● Required work
Please keep to the lines below from the one with "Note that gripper" through the one with "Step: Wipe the", and restate them word for word, ends included.

*** Opening Supplied information ***

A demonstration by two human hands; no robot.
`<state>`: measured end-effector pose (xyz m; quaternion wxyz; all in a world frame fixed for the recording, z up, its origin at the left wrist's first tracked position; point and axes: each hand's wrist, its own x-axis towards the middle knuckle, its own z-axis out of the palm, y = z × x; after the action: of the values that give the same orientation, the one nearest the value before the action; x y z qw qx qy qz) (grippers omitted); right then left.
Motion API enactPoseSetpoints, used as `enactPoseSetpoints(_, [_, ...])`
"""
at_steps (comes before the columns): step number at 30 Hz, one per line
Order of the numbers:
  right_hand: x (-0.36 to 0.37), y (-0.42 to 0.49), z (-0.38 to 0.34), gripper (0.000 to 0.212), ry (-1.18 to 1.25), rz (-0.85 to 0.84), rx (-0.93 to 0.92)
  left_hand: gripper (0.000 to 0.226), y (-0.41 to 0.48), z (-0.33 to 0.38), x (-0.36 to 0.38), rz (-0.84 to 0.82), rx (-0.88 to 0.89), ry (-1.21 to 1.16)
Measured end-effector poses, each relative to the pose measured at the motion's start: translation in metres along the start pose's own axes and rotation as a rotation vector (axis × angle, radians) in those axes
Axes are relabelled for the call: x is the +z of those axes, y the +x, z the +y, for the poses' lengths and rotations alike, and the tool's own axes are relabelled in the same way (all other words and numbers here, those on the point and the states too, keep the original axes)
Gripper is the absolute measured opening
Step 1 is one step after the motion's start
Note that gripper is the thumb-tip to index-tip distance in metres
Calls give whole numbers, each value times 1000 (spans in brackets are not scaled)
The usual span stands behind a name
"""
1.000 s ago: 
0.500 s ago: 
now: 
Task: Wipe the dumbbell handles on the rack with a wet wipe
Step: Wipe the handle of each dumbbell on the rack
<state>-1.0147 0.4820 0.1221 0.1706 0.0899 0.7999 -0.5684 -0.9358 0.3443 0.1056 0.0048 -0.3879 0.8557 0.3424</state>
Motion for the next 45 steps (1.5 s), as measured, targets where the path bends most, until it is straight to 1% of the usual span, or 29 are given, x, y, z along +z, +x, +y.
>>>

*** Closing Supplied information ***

● Reply to the task
Note that gripper is the thumb-tip to index-tip distance in metres
Calls give whole numbers, each value times 1000 (spans in brackets are not scaled)
The usual span stands behind a name
"""
1.000 s ago: 
0.500 s ago: 
now: 
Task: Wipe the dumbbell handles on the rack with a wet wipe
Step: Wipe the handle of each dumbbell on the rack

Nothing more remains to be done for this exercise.